YOUR GOAL |
Word for word, give again the lines of the material below, from the one holding "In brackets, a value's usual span" to the last, with nothing added.

○ ○ ○ ○ ○ ○ ○

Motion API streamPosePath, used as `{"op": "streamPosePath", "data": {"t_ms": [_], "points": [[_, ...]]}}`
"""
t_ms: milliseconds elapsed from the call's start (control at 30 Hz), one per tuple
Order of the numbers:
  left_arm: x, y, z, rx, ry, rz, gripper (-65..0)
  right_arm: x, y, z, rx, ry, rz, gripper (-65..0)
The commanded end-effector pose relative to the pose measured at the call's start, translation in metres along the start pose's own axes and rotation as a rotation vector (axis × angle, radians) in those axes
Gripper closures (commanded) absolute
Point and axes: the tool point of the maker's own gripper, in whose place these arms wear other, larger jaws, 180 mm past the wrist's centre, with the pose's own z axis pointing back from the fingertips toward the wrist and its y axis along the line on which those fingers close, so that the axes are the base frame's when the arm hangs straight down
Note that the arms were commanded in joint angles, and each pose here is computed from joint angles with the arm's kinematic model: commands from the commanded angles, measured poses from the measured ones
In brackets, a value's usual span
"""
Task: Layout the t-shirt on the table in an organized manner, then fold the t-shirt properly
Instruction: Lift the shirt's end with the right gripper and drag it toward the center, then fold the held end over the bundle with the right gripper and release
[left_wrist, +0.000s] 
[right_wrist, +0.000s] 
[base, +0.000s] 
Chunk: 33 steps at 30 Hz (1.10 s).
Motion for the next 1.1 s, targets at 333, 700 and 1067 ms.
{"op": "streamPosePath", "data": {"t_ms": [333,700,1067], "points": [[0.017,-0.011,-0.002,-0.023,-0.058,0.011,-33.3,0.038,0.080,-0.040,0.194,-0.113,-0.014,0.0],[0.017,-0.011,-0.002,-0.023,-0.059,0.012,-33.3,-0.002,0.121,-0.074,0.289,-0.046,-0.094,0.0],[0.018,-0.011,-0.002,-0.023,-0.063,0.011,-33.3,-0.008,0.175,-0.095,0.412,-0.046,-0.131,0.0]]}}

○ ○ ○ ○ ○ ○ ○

TASK RESPONSE |
In brackets, a value's usual span
"""
Task: Layout the t-shirt on the table in an organized manner, then fold the t-shirt properly
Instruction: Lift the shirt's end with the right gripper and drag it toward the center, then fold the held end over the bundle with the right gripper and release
[left_wrist, +0.000s] 
[right_wrist, +0.000s] 
[base, +0.000s] 
Chunk: 33 steps at 30 Hz (1.10 s).
Motion for the next 1.1 s, targets at 333, 700 and 1067 ms.
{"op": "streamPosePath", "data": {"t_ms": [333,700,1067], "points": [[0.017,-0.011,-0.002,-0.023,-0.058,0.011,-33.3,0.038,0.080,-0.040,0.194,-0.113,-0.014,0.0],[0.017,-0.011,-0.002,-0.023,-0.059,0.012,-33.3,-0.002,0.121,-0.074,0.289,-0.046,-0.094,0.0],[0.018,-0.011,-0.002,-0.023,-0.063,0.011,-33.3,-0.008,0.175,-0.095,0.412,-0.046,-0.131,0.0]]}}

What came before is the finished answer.